Le foot est-il facteur de cohésion? “Très limité, très provisoire. Il y a eu la victoire black-blanc-beur, considérable, mais ça n’a pas duré très longtemps”, juge le député, en allusion à 1998. Le prolonger aurait supposé “des mesures très fortes” et que “les joueurs s’investissent dans ce combat”, même si “quelques-uns l’ont fait comme Lilian Thuram”.

Ex-ministre des Sports, Marie-George Buffet (PCF) fait valoir que “parmi les premières fédérations de foot, il y avait la Palestine”. En Afrique du Sud, “la fédération s’est créée avec des militants anti-apartheid”. Même si depuis, l’argent est devenu roi.

“Quand on parle foot businesss, faut pas simplement dire il y a un hôtel 5 étoiles!” accuse-t-elle, allusion à la polémique sur l’hébergement des Bleus à Knysna. “Il faut faire des lois qui fassent que le fric ne domine pas le foot”.
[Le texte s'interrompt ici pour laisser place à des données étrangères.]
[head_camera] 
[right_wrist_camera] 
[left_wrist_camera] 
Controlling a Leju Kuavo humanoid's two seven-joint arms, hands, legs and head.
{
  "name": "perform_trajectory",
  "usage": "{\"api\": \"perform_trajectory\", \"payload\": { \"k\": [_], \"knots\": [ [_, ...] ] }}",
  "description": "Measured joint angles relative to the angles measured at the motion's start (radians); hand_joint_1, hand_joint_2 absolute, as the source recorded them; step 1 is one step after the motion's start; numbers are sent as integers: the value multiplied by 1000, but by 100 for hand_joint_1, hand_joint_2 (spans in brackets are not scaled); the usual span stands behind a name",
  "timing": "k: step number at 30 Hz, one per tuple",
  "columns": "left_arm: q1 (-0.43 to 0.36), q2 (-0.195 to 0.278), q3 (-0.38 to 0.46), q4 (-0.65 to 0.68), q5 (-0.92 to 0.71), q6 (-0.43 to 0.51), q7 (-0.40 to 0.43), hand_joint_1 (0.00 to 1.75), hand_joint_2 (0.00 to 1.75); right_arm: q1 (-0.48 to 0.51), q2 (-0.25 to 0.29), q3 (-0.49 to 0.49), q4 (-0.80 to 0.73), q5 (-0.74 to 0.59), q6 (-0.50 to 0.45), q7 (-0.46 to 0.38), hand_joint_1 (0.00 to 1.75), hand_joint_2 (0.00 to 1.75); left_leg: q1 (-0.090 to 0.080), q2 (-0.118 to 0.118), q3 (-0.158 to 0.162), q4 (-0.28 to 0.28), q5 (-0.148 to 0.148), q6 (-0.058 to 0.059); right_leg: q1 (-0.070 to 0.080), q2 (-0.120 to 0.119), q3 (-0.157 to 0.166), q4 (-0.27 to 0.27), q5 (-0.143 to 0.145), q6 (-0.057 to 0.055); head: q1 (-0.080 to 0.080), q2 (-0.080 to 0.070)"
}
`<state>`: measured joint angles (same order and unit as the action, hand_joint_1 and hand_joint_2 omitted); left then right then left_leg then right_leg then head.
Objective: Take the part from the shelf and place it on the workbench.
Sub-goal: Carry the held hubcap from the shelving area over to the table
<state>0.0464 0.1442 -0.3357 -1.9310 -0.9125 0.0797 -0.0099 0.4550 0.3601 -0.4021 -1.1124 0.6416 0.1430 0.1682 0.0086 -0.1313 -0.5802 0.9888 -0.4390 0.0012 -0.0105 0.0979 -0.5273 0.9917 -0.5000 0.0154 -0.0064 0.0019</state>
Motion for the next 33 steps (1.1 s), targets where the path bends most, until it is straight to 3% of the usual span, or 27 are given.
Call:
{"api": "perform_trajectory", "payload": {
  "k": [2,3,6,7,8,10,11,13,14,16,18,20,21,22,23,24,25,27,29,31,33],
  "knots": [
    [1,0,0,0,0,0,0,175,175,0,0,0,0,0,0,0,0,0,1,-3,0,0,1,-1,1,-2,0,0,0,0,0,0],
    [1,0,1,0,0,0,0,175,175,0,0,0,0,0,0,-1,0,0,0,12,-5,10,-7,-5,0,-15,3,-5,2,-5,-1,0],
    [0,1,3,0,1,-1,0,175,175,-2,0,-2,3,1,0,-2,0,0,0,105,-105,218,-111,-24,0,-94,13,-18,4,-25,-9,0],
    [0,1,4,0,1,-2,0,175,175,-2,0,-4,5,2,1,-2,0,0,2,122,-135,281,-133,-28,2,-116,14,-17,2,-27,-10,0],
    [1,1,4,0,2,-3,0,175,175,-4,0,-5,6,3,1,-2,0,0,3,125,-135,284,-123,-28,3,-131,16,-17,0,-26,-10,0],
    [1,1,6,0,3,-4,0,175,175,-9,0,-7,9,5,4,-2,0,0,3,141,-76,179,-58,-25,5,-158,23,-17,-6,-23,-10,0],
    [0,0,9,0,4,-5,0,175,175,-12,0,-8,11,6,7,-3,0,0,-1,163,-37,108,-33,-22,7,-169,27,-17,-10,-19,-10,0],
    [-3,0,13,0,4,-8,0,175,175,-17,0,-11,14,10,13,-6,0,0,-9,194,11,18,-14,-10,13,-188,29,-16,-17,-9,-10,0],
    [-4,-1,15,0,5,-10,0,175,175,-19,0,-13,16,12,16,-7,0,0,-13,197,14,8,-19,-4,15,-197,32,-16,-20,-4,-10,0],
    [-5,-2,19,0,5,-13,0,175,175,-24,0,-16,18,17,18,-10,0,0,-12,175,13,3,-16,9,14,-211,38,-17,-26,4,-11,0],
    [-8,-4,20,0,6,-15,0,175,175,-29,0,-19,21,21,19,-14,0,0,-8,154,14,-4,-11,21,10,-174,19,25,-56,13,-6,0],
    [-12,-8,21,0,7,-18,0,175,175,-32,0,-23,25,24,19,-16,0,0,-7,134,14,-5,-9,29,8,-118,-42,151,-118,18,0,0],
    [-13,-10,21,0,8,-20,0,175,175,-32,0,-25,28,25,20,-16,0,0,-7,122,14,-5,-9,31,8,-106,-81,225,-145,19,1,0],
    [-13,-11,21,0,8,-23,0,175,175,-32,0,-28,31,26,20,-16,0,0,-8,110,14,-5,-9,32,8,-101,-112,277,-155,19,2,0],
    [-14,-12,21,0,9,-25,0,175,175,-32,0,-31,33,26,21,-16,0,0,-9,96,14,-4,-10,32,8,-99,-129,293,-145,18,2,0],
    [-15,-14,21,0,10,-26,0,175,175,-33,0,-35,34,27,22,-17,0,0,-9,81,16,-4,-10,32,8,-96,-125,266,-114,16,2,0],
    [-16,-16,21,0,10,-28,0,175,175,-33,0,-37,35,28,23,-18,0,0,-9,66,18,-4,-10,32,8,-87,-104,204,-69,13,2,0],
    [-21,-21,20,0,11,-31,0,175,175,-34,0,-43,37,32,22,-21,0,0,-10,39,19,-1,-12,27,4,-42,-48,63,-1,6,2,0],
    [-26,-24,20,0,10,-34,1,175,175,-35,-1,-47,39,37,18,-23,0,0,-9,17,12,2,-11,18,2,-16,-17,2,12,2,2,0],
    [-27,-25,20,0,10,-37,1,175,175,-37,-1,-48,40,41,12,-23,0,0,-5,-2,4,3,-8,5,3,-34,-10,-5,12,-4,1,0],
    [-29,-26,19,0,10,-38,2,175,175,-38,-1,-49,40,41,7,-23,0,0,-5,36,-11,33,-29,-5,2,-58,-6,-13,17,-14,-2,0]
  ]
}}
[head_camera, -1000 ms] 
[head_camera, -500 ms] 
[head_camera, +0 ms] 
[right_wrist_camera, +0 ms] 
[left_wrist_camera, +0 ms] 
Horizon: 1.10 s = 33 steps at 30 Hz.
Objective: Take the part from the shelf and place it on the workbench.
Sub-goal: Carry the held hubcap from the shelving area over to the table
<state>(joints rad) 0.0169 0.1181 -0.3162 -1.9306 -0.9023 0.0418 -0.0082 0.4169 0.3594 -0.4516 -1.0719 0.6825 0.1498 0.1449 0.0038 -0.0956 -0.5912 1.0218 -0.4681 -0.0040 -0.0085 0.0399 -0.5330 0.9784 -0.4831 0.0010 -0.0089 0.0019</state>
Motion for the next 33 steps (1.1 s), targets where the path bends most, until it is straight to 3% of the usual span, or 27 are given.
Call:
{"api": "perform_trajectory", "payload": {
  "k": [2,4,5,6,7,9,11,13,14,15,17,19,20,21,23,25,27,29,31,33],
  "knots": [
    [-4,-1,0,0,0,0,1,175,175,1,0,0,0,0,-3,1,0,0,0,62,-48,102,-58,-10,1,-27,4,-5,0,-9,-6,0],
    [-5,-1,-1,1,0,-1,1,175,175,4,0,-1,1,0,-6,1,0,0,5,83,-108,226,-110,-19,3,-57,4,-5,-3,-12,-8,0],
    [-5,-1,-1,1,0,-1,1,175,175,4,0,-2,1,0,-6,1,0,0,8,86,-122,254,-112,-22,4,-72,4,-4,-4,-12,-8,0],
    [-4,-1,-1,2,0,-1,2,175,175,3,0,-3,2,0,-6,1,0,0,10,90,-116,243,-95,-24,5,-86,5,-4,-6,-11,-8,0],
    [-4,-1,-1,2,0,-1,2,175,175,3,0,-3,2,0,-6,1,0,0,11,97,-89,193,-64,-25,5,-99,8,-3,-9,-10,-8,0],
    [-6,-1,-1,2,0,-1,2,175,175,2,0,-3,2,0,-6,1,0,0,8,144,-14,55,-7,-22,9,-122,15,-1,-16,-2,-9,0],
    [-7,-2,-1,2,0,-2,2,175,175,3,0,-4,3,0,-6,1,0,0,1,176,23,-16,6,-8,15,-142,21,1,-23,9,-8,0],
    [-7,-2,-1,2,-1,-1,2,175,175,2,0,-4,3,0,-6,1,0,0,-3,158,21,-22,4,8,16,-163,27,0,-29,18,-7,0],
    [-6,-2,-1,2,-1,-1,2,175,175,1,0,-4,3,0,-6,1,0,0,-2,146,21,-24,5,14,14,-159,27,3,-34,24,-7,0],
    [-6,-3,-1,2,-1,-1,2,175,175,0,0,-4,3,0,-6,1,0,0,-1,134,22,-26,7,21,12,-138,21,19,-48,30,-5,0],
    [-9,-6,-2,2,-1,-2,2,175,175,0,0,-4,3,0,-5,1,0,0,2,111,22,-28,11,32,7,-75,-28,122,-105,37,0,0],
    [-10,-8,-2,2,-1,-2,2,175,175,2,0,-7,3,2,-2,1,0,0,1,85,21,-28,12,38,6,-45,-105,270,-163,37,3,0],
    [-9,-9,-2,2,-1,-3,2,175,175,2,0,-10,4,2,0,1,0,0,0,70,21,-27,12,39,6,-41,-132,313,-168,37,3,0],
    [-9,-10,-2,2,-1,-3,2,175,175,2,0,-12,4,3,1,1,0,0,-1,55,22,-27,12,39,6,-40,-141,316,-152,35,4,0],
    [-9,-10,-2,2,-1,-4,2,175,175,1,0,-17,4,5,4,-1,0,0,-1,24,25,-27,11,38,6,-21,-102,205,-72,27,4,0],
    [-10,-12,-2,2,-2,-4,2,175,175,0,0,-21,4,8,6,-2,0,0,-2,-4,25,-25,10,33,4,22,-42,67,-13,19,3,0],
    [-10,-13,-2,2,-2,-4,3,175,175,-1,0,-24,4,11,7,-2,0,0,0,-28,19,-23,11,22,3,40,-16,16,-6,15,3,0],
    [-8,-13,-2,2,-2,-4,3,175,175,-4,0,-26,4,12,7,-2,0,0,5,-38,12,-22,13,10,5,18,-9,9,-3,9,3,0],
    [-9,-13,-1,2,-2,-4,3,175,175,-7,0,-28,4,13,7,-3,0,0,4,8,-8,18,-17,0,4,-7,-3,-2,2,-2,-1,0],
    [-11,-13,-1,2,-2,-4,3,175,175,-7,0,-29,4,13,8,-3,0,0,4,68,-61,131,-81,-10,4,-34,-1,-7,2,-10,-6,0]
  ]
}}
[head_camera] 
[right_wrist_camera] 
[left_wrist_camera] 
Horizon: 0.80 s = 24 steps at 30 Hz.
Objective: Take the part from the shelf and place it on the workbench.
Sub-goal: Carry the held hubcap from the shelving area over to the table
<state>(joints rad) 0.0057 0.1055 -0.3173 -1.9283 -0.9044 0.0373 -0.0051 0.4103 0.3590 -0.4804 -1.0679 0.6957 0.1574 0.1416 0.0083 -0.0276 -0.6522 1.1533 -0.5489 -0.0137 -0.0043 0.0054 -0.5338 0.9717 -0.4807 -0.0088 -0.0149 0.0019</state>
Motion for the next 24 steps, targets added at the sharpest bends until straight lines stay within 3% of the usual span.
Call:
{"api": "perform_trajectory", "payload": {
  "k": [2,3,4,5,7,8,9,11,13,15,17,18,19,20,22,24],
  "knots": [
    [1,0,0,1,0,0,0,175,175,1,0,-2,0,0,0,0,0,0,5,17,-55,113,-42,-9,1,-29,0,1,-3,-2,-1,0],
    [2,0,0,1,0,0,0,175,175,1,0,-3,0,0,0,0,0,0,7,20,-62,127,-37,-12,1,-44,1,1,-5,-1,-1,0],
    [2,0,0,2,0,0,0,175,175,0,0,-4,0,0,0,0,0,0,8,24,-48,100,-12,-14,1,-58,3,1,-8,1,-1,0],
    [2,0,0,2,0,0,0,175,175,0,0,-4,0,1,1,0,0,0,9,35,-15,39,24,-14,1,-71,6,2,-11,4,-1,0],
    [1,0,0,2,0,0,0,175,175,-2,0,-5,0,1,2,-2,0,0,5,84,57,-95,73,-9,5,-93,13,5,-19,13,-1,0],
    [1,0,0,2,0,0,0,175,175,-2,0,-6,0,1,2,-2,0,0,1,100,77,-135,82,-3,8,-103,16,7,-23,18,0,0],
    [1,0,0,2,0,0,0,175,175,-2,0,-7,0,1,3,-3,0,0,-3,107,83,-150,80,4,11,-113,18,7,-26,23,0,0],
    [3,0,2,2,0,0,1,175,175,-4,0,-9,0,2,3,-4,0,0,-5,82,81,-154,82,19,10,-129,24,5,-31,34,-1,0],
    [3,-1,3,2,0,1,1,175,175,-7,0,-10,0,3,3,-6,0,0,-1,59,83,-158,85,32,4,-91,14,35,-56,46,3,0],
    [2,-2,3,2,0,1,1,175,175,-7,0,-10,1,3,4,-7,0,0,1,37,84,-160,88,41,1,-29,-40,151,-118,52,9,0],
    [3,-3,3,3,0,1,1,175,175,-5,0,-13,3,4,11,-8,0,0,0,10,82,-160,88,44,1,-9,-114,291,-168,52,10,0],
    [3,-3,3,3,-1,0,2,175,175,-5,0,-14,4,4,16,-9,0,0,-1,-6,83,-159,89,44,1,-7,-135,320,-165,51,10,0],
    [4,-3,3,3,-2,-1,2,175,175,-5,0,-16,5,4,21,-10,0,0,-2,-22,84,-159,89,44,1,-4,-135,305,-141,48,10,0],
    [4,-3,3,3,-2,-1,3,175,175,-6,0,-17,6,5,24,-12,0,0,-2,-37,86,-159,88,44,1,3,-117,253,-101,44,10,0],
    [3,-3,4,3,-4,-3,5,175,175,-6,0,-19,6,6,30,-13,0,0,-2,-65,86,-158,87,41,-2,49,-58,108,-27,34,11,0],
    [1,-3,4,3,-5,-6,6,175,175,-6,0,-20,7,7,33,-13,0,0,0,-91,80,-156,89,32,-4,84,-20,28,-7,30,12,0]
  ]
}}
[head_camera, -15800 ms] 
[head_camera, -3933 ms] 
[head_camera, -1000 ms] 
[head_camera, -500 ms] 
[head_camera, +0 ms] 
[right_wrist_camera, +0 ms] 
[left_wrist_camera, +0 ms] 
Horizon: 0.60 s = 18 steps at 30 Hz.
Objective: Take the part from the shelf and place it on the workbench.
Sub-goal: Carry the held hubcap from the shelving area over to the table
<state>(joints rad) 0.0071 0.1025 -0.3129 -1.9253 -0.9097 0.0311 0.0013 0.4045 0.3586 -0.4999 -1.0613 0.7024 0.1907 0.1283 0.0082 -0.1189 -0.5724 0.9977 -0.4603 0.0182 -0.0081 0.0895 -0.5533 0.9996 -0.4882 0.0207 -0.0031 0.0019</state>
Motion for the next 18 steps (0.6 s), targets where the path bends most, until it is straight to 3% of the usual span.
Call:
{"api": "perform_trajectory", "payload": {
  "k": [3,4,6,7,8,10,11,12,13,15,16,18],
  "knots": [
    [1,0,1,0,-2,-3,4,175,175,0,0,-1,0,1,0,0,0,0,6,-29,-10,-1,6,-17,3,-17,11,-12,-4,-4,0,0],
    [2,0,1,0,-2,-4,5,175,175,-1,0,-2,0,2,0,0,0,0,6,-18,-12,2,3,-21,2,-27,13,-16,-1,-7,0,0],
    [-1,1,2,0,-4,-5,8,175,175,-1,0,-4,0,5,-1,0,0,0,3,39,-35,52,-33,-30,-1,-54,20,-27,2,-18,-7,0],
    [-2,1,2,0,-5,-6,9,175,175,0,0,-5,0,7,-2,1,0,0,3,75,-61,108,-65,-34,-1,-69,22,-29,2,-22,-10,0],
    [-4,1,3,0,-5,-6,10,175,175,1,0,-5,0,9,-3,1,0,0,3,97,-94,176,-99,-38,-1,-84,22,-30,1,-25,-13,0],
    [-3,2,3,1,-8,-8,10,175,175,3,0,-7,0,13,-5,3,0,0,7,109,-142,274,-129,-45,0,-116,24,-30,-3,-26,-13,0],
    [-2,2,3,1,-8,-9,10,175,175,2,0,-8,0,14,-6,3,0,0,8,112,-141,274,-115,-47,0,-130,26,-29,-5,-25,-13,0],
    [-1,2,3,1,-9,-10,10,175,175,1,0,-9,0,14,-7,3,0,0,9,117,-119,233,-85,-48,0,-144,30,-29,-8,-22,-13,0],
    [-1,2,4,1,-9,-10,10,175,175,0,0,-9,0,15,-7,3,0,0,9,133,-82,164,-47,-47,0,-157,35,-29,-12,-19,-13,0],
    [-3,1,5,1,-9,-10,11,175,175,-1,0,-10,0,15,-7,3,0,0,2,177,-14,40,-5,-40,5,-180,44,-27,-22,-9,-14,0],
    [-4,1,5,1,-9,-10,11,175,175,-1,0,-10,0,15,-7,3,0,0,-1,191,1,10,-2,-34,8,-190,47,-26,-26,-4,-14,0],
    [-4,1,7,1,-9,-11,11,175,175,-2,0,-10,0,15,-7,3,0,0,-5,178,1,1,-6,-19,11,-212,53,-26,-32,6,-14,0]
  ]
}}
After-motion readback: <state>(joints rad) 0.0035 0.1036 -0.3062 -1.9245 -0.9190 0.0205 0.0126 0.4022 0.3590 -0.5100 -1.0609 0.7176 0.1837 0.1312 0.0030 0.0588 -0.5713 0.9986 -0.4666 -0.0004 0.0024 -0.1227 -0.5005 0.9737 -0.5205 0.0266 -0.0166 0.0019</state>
Que l’on s’y intéresse ou non, le football est l’occasion de réaffirmer ses fondamentaux politiques. Ainsi, reconnaissant que le foot, “c’est pas trop son truc”, Marine Le Pen (FN) dénonce “le pognon qui dégouline de ces gens” et reproche à certains joueurs d’avoir “une autre nationalité de coeur”.

Pour Gérard Longuet, président des sénateurs UMP, “le football, c’est des artistes de haut niveau” mais aussi “du business”, “le plus grand support publicitaire du monde”.

Plus virulent, Jean-Luc Mélenchon (Parti de gauche), maugrée: “c’est l’opium du peuple, cette histoire. Ca m’a toujours choqué de voir des rmistes applaudir des millionnaires”.

Benoît Hamon réplique: “Je ne crois pas que le foot soit l’opium du peuple. Les rmistes n’applaudissent pas les millionnaires, mais le jeu”. “On peut être de gauche et aimer le foot”, juge le porte-parole du PS.

Pour Xavier Bertrand, on “ne peut empêcher qu’il y ait des enjeux extra-sportifs”. Cependant, la question du “foot-business” ne doit pas se poser “en pleine compétition”, mais “à un autre moment”.